Consumer confidence crept up in November as shoppers put aside concerns about soaring inflation to spend in the run-up to Black Friday and Christmas, figures show.
GfK’s long-running Consumer Confidence Index increased three points to minus 14 in November following a three-month downturn.
A seven-point jump in the survey’s major purchase index – an indicator of confidence in buying big ticket items – comes amid decade-high inflation and deepening concern over rising interest rates and will be a relief for retailers as they head into the all-important Christmas season.
Consumers’ view of the general economic situation over the past year and the 12 months ahead also ticked up, by six points and three points respectively.

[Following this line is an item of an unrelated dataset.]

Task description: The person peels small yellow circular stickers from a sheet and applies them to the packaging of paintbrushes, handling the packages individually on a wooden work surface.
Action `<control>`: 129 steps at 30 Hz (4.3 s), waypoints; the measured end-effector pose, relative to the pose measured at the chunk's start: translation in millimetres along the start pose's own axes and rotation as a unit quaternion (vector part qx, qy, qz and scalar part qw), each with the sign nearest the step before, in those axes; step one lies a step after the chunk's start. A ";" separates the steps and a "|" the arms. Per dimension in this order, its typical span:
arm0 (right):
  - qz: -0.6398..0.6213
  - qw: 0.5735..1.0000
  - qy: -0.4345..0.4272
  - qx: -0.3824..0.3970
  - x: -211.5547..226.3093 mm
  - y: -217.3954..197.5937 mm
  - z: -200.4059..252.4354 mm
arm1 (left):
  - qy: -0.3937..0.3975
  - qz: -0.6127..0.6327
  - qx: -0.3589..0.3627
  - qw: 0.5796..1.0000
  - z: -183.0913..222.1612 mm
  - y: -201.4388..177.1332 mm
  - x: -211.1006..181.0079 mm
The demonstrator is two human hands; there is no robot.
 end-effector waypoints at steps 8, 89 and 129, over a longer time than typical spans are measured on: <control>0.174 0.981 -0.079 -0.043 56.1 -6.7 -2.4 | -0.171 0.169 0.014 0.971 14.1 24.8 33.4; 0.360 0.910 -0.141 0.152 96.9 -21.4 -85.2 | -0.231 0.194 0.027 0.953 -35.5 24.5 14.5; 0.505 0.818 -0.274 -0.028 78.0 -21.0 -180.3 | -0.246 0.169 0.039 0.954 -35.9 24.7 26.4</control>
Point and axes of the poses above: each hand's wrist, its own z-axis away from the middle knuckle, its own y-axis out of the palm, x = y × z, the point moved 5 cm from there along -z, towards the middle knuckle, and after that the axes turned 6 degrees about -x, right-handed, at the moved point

However confidence in personal finances is less robust, dropping two points to minus seven, while the forecast for the next 12 months increased one point to positive two.
GfK client strategy director Joe Staton said: “Headline consumer sentiment has ticked upwards this month despite decade-high inflation, fears of higher prices and worries over rising interest rates, and as the deepening cost-of-living squeeze leaves UK household finances worse off this winter.

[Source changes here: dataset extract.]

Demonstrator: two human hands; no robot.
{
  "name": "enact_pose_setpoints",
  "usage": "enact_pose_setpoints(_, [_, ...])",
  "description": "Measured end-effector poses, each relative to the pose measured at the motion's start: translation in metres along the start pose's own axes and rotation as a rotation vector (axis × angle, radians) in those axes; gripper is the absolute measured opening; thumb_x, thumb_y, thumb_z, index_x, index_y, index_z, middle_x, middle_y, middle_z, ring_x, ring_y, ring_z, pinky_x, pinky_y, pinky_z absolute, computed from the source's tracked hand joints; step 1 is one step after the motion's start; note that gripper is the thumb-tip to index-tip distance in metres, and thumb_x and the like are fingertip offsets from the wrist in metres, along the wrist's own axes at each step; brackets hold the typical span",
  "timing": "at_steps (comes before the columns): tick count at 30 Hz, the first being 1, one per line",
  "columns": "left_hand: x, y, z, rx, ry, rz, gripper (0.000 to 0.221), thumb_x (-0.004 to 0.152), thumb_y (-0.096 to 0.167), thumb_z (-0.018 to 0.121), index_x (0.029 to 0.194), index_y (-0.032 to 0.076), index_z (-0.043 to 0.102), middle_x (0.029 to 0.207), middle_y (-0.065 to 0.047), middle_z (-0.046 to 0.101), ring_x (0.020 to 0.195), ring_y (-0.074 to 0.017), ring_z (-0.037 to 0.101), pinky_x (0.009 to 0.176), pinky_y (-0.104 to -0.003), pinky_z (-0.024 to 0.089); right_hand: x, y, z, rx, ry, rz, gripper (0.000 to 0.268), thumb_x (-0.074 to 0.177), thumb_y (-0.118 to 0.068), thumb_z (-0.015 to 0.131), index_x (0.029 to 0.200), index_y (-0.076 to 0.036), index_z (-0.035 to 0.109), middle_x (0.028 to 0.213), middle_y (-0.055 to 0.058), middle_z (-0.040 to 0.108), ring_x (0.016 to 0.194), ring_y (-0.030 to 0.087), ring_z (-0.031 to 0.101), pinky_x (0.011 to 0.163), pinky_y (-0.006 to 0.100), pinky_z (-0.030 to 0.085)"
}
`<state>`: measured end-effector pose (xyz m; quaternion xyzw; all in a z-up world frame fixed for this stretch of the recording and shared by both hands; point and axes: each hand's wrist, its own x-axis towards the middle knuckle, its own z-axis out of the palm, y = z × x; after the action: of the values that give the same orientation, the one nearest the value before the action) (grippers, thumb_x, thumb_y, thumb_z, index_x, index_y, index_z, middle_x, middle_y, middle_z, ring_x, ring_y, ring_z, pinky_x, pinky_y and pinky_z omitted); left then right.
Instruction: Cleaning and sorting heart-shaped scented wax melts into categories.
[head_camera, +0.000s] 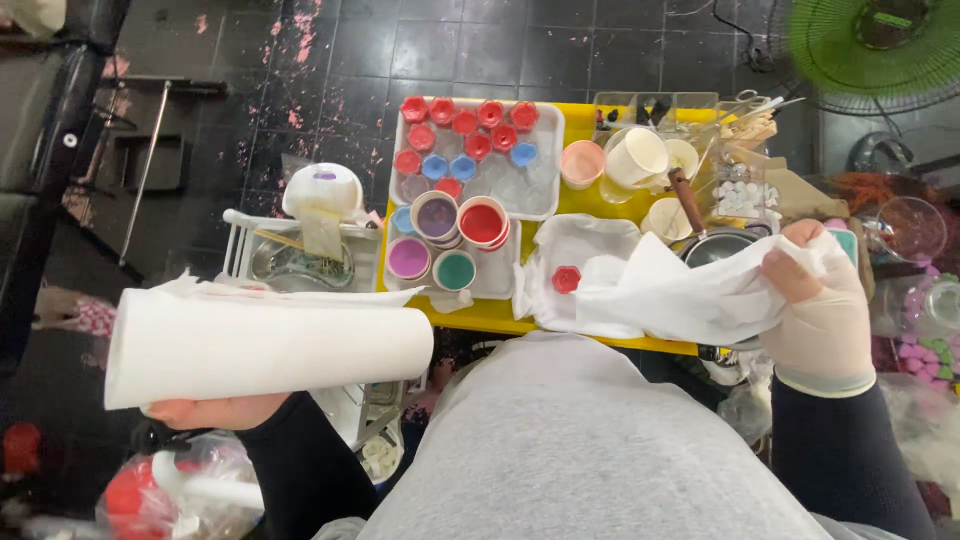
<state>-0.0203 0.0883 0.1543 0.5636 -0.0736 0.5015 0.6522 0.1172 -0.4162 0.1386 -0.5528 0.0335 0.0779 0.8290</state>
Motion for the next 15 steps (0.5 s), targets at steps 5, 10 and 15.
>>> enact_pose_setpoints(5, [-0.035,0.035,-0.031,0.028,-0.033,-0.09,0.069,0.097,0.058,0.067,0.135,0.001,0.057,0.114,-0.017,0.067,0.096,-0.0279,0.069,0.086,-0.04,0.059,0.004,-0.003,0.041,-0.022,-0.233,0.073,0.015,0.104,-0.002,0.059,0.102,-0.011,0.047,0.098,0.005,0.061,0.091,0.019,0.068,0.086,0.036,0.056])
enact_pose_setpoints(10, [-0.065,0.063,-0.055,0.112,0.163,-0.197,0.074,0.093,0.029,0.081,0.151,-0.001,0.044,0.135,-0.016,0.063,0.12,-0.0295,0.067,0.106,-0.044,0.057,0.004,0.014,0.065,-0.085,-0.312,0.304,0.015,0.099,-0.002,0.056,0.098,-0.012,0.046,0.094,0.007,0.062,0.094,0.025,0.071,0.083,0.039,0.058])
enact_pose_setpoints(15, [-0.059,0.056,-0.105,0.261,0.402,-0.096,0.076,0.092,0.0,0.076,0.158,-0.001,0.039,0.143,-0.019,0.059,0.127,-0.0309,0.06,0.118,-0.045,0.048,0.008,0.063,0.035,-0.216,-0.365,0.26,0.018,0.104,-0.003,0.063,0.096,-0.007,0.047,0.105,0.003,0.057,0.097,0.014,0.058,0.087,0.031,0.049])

“The view on the general economic situation over the past year and year to come is better this month but consumers are less buoyant on their personal finances. This weakness is important as it reflects day-to-day plans to save or spend and is a strong driver of overall UK economic growth.
“However, one highlight for both physical and virtual retail is the seven-point jump in major purchase intentions in the run-up to Black Friday and Christmas. Is this a sign that shoppers are ready to bounce back, after last year’s cancelled family gatherings, with a Christmas splurge in coming weeks?
“That’s how it looks but consumers also know that when the festivities are over it’s going to be a tough year in 2022.”